A Scene at the Sea, by writer director Takeshi Kitano, is one of those maddening films that makes a mockery of film genres. We always want to pigeon-hole films: is it a drama, or a comedy, or an arthouse movie? In this case it's all three, jumping from slapstick comedy to thoughtful drama to bizarrely detached scenes where nothing much seems to happen at all. It is a 100 minute movie with the sort of narrative that would usually struggle to fill half an hour. It has hardly any dialogue. It spends minutes at a time just watching its characters walk to and from the beach. It's not easily categorised into any genre at all. It's simply a film to climb into and experience. It's a wonderful place to visit.
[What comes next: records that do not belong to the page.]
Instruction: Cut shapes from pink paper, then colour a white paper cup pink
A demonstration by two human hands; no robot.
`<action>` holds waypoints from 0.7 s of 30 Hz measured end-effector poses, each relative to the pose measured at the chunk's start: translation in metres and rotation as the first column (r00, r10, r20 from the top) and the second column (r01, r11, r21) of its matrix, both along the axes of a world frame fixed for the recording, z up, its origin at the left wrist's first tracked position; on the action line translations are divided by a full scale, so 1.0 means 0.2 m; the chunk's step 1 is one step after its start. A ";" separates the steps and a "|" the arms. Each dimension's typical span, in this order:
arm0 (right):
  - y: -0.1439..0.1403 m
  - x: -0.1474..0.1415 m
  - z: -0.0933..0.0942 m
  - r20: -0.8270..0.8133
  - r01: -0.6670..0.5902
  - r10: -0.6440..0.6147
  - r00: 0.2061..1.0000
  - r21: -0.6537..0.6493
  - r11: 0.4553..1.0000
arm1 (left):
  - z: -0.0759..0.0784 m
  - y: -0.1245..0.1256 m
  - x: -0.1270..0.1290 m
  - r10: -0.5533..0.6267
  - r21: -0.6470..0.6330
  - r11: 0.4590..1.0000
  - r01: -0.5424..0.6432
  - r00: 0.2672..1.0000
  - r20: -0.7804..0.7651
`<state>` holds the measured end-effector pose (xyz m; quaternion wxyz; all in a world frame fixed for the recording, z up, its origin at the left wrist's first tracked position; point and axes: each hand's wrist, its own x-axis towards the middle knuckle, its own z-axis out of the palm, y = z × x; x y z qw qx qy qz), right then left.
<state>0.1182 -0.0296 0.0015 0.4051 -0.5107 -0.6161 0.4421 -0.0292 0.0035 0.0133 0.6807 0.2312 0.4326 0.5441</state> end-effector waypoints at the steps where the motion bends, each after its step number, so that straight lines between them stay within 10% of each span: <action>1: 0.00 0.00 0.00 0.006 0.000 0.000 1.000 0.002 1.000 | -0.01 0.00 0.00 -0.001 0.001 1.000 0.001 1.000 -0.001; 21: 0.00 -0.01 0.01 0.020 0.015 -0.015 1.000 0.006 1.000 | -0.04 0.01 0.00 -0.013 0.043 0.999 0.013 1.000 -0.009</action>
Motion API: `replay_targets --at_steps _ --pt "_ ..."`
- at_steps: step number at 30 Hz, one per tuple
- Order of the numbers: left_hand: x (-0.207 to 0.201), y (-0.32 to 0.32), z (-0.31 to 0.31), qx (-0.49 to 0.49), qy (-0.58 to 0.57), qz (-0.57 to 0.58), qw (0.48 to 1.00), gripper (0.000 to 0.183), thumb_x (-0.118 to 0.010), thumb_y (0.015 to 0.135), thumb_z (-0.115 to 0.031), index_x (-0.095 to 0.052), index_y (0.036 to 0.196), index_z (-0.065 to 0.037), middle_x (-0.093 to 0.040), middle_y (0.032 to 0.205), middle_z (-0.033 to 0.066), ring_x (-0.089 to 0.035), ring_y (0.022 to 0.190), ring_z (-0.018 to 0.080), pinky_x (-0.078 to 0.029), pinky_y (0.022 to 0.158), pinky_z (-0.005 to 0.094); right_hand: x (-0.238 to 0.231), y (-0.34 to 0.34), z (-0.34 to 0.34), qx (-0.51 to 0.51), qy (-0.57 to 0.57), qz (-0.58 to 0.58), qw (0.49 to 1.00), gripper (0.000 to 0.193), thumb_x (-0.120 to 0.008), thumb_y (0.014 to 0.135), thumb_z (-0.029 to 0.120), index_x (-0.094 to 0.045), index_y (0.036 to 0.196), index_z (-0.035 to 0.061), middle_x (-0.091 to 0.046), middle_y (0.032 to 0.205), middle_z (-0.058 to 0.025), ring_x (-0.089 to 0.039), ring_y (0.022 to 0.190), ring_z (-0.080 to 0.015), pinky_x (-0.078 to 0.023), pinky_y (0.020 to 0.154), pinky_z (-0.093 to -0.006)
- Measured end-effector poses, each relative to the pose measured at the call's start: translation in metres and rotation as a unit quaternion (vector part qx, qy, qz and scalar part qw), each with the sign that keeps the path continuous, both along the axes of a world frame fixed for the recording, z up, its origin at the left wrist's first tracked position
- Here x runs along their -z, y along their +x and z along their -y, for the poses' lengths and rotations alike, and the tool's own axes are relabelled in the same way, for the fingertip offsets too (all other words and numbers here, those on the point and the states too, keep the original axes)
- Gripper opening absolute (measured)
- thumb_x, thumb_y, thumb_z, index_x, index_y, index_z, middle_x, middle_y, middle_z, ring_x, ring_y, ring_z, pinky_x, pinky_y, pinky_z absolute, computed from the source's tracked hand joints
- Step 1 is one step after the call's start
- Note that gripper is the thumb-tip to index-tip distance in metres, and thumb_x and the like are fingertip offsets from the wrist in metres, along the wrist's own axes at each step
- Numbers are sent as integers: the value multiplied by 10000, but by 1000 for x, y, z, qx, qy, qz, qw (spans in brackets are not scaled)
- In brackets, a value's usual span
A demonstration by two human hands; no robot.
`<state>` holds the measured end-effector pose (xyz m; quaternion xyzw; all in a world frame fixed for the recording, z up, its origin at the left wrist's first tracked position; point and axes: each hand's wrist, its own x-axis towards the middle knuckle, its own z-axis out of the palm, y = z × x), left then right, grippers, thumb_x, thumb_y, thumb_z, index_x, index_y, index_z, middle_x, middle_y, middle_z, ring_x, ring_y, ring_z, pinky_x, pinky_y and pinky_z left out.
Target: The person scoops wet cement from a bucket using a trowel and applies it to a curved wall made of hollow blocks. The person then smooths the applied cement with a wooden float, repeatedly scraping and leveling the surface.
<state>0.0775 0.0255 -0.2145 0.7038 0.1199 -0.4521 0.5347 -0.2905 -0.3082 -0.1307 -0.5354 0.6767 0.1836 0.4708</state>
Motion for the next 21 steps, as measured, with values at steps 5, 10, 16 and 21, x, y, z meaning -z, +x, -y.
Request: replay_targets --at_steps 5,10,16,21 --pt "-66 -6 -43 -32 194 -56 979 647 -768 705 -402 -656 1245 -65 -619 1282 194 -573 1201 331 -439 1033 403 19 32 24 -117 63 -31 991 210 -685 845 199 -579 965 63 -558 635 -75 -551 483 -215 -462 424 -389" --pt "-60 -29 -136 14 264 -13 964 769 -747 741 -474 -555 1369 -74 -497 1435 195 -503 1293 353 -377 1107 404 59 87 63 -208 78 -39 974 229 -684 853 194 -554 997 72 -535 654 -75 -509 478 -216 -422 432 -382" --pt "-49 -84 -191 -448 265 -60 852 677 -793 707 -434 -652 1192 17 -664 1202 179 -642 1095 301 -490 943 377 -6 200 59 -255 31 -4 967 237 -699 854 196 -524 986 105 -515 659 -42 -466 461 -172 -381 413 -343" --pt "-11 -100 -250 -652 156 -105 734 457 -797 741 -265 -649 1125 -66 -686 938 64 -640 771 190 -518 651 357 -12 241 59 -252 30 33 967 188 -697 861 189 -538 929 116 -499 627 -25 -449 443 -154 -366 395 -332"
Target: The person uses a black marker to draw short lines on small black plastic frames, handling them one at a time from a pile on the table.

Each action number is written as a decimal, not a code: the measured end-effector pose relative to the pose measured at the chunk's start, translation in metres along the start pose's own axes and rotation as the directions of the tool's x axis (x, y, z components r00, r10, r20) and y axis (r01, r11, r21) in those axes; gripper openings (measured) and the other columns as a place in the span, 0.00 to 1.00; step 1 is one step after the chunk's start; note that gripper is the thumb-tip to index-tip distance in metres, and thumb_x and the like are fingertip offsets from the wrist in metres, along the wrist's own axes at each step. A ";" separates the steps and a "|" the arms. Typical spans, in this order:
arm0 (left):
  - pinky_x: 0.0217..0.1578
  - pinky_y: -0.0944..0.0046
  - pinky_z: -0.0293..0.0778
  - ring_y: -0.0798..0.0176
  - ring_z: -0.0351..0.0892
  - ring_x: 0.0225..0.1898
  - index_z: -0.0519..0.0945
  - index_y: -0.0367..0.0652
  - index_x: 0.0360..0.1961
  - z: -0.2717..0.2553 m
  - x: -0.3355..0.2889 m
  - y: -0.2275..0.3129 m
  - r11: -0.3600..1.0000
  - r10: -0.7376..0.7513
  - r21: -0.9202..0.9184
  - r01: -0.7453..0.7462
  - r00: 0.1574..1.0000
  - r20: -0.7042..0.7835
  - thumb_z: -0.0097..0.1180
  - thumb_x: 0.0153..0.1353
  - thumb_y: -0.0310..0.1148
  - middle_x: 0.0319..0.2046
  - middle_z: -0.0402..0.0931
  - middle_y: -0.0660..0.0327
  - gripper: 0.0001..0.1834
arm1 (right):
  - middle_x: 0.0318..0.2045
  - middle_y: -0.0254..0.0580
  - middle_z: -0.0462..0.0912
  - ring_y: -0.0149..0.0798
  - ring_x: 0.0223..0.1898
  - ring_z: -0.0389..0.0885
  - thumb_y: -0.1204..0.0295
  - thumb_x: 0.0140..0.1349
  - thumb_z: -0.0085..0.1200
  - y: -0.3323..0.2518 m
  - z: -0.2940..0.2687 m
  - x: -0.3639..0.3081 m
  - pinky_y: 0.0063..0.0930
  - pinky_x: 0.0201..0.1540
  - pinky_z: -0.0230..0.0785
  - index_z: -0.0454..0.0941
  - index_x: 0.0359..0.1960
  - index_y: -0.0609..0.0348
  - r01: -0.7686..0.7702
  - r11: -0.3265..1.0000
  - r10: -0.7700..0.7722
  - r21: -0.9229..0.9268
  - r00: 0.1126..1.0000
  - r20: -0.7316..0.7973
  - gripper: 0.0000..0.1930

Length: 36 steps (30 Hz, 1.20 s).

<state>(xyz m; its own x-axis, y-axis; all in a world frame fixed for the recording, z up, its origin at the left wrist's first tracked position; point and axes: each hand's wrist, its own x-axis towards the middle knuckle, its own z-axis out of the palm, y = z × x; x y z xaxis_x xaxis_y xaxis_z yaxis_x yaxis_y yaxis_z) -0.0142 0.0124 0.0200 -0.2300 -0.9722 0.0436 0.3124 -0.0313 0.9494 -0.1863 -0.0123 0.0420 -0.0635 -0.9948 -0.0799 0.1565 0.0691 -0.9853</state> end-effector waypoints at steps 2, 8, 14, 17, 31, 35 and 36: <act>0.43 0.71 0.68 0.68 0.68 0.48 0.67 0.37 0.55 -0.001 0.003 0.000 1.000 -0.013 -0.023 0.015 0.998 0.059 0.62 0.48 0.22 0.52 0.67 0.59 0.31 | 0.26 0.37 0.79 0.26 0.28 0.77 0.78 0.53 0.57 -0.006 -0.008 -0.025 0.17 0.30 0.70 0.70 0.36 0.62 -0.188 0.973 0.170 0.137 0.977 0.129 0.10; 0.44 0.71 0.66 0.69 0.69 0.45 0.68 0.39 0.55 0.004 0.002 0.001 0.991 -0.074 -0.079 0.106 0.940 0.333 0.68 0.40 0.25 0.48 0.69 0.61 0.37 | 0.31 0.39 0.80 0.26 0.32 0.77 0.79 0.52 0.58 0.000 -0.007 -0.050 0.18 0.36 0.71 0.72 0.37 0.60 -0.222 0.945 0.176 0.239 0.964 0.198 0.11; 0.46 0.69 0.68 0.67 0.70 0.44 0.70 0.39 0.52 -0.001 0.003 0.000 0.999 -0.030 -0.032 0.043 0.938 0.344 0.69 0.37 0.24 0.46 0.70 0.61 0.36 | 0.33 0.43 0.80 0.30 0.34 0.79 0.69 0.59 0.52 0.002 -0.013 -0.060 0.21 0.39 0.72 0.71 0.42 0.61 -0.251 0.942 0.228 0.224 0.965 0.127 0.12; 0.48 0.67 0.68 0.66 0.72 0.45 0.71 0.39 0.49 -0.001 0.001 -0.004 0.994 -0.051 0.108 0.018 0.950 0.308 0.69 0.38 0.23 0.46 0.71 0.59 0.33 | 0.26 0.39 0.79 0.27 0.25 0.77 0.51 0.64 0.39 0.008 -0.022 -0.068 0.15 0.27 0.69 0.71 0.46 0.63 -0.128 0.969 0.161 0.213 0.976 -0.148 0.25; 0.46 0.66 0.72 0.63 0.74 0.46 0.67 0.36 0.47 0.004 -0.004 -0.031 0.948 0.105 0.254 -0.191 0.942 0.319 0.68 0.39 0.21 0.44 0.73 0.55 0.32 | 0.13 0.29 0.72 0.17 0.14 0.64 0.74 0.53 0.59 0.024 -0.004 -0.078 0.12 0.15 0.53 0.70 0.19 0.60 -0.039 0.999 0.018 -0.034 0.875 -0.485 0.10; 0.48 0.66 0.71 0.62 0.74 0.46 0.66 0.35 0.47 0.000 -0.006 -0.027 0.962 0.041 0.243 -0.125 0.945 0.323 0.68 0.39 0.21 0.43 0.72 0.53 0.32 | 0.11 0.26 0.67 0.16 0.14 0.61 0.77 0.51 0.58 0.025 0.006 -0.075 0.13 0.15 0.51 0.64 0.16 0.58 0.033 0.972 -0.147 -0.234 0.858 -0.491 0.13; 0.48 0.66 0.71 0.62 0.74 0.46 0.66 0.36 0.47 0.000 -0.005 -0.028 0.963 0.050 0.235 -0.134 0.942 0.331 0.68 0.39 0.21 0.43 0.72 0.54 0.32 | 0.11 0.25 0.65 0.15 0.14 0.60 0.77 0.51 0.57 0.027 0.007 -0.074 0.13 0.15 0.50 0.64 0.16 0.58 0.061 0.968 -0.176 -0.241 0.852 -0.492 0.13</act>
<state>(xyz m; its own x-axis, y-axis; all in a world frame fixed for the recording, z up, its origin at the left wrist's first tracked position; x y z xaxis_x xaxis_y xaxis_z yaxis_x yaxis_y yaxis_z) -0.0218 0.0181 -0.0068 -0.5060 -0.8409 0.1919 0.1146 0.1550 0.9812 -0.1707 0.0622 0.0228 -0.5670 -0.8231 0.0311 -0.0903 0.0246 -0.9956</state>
The romance between Shigeru and Takako is simple, unspoken and heartfelt. It's a relationship almost entirely comprised of hesitations and calm glances. The film never makes a particular issue out of their disability, at least not beyond the occasional plot point - in one early scene Shigeru fails to enter a surfing tournament because he doesn't feel his name called. Maki and Oshima give the most subtle performances I can remember seeing in ages: they present a strange contemplative quality that almost feels like a blank slate for the viewer to fill in.
Around them is a group of humorous supporting characters. There's the rich kid with an expensive surfboard and wetsuit who doesn't know how to surf. There are the two amateur footballers who buy a secondhand board between them and spent the whole movie bickering over whose turn it is to use it. There's the lonely girl who moves from one surfer to the next, always asking them to peel an orange for her as a romantic overture.
Kitano shoots the film mostly in middle and long shots, and uses inordinately long and static takes throughout. It helps to give the film its strange peaceful quality. It forces its viewers to slow down and take the experience at a gentle pace. I suspect some of those viewers will find it a very frustrating film as a result, and certainly those coming to it expecting Kitano's popular style of violent police-versus-yakuza action will be disappointed.
The film marks the first collaboration between Kitano and composer Joe Hisaishi, best known for his wonderful Studio Ghibli scores. His electronic score here is much more sparsely arranged, but nicely matches the calm aesthetic of the visuals.
This is a very specific kind of a film, and it absolutely needs to be embraced on its own terms to be in any way satisfying. With patience, however, and a quiet afternoon in which to watch it, it's a remarkable experience.